Work task: The listing below holds a line with "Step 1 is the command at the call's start" and a later line with "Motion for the". Write out those two lines and every line between them, exactly, and nothing else.

Source material:

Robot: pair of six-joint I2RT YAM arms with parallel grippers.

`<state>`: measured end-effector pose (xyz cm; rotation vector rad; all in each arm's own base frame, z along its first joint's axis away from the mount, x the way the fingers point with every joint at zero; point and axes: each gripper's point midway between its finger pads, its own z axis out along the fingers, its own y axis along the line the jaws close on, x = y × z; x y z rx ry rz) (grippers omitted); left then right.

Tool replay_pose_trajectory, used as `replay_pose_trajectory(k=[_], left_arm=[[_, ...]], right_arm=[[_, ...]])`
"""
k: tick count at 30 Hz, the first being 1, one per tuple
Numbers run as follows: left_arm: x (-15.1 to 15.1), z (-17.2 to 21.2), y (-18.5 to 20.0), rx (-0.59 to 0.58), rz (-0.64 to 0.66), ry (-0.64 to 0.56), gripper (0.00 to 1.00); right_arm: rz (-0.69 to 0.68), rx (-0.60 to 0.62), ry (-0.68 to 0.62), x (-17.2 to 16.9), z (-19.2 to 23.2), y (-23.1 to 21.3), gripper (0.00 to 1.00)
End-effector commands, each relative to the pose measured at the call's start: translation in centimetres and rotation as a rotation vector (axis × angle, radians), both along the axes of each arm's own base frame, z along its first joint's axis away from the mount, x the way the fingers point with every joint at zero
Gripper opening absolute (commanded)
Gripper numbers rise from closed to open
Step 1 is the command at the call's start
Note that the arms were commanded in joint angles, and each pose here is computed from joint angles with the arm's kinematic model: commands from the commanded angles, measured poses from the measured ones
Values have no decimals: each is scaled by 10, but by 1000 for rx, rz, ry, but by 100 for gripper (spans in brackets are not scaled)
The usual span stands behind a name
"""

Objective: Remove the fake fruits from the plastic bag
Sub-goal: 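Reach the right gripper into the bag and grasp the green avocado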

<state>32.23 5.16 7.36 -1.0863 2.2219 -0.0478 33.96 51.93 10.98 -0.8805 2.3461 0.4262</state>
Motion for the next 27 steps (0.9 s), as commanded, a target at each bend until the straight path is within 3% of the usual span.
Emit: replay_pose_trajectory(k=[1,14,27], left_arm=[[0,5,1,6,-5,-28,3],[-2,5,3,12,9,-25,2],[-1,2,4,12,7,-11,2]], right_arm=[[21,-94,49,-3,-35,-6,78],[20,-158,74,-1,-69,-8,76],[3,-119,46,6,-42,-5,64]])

Task answer:
Step 1 is the command at the call's start
Note that the arms were commanded in joint angles, and each pose here is computed from joint angles with the arm's kinematic model: commands from the commanded angles, measured poses from the measured ones
Values have no decimals: each is scaled by 10, but by 1000 for rx, rz, ry, but by 100 for gripper (spans in brackets are not scaled)
The usual span stands behind a name
"""

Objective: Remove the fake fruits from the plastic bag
Sub-goal: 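Reach the right gripper into the bag and grasp the green avocado
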
<state>32.23 5.16 7.36 -1.0863 2.2219 -0.0478 33.96 51.93 10.98 -0.8805 2.3461 0.4262</state>
Motion for the next 27 steps (0.9 s), as commanded, a target at each bend until the straight path is within 3% of the usual span.

The required output is complete.